→ **What this task involves**:
Below are records; count the lines among them that include the string "tablecloth", and state only the number.

—————

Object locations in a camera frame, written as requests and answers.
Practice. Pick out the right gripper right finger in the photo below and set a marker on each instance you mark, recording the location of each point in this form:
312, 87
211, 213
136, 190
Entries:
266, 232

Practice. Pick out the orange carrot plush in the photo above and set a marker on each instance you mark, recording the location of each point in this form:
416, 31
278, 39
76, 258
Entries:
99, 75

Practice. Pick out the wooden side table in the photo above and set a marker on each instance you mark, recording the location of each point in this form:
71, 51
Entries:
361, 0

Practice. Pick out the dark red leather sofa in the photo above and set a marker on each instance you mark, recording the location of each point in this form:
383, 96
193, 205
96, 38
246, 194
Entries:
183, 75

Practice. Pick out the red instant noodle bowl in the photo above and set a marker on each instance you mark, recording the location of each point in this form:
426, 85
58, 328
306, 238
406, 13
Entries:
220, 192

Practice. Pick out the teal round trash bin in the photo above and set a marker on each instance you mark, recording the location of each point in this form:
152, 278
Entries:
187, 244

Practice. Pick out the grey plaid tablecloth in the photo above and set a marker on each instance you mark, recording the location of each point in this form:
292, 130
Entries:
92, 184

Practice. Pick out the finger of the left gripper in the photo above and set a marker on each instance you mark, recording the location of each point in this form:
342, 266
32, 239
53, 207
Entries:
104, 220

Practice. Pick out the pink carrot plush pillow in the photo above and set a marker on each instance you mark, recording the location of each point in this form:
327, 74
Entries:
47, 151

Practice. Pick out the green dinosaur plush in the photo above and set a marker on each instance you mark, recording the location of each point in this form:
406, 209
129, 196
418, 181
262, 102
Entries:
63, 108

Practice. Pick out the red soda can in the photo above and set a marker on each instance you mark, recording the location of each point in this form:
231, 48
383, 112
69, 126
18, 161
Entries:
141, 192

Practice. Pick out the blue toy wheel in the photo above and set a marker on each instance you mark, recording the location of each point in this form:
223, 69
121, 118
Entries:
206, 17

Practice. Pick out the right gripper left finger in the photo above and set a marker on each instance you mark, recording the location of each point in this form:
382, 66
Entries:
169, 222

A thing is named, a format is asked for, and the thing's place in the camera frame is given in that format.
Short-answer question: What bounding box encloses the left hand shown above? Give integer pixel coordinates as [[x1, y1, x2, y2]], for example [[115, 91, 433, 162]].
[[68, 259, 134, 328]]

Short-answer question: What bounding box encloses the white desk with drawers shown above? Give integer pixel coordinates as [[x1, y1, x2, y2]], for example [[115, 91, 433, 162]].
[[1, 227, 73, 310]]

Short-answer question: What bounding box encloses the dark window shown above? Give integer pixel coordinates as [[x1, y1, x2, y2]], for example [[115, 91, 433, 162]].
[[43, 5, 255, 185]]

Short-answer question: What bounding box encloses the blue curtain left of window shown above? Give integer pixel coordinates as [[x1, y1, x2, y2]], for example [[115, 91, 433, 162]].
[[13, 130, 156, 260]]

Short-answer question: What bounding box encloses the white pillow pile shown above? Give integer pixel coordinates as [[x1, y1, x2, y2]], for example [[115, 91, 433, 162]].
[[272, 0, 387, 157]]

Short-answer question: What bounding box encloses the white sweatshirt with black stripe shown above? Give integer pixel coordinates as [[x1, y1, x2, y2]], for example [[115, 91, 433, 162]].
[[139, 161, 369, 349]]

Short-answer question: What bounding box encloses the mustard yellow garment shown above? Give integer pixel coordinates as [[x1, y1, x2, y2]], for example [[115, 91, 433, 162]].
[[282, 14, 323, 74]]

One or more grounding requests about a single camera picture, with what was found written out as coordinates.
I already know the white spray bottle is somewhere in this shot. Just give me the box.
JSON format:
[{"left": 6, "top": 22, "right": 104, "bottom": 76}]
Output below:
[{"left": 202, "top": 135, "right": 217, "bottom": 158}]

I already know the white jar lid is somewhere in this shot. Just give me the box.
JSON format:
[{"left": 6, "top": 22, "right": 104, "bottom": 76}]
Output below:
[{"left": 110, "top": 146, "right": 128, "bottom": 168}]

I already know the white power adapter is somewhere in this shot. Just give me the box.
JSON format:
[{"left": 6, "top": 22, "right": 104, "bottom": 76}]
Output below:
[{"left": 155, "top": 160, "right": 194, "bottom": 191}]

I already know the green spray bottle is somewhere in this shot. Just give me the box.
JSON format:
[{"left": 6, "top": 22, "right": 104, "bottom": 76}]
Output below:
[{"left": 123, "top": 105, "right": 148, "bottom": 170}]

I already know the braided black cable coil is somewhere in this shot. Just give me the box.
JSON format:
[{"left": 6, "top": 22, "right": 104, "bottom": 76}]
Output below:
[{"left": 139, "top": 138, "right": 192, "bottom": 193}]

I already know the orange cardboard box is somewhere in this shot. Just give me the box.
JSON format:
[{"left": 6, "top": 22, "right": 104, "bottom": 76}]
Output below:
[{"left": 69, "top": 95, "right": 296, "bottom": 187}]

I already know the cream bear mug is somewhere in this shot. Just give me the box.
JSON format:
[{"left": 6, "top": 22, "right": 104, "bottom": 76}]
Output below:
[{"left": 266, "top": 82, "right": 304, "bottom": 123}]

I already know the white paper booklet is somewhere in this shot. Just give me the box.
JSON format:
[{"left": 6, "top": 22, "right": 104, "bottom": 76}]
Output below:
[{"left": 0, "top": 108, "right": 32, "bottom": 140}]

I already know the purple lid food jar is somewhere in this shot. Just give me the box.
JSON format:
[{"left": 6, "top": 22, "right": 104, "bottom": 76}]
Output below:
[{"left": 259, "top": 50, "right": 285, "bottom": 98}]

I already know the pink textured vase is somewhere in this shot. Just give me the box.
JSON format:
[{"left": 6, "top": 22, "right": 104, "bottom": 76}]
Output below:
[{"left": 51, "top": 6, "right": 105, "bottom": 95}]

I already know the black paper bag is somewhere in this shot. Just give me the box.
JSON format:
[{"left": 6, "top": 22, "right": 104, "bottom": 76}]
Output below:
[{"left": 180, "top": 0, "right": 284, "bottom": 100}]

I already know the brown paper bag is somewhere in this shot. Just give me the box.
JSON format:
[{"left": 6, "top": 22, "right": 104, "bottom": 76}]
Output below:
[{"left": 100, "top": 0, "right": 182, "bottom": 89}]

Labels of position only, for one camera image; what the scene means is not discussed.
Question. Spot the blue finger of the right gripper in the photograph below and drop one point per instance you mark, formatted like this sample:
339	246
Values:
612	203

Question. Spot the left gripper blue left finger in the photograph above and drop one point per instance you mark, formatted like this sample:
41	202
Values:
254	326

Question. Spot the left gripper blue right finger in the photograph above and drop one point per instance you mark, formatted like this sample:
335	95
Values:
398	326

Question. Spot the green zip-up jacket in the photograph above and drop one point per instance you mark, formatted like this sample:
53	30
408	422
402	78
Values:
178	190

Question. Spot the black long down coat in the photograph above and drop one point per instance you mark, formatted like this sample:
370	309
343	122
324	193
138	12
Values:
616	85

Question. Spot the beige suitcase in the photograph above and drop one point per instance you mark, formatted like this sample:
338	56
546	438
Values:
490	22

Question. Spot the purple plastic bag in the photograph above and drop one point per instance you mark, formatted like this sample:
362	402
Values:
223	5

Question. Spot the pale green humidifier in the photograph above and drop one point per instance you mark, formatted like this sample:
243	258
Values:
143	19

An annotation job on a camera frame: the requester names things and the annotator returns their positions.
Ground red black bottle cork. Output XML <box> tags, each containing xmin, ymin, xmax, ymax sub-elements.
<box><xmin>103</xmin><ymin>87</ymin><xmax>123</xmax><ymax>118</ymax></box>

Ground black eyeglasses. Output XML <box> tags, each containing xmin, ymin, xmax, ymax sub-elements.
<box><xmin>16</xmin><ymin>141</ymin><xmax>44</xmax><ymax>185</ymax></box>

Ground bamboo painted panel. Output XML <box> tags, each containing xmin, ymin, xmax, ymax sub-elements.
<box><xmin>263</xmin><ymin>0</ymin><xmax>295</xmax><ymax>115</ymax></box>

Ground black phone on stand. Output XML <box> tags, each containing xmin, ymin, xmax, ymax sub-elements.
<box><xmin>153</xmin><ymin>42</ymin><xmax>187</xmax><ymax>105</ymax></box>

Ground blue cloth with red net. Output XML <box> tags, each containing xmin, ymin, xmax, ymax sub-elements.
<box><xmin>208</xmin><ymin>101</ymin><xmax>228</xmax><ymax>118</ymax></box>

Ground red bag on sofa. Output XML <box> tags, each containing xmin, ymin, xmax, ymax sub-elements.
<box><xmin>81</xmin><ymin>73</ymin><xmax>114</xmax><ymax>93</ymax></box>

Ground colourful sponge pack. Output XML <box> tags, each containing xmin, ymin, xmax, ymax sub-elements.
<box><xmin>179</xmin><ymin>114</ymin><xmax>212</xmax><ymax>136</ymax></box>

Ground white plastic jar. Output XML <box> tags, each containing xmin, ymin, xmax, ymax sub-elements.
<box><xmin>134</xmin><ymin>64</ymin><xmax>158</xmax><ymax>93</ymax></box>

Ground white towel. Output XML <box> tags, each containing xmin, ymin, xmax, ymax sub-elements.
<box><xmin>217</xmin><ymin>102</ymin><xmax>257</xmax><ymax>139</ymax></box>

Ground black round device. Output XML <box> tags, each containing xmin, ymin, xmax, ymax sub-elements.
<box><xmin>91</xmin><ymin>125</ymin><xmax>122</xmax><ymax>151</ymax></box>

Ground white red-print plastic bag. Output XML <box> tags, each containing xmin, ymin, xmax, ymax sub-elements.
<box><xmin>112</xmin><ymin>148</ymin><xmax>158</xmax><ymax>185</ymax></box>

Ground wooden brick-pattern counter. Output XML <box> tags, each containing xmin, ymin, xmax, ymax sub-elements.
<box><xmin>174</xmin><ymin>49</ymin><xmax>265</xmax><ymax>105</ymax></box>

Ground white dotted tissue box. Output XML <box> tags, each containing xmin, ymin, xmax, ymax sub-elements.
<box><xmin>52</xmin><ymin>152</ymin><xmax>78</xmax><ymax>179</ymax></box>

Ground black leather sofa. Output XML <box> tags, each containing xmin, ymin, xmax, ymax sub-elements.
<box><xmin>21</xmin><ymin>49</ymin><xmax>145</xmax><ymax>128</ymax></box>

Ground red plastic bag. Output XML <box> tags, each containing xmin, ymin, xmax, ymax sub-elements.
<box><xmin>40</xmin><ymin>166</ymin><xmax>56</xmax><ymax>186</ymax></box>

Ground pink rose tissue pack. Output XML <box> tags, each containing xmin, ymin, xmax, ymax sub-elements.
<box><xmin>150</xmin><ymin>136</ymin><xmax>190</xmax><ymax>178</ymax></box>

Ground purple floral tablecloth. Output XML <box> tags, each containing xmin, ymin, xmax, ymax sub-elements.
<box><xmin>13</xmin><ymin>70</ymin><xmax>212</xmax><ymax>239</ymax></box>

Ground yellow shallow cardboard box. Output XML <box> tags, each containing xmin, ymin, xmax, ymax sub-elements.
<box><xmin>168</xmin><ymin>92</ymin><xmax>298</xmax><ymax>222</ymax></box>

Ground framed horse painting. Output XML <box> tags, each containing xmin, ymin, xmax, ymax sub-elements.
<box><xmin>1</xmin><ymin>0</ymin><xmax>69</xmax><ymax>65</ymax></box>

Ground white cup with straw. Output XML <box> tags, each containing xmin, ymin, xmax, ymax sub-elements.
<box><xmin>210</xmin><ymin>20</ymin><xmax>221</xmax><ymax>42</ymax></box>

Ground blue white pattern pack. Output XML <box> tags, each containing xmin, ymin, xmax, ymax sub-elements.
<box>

—————

→ **Answer area**:
2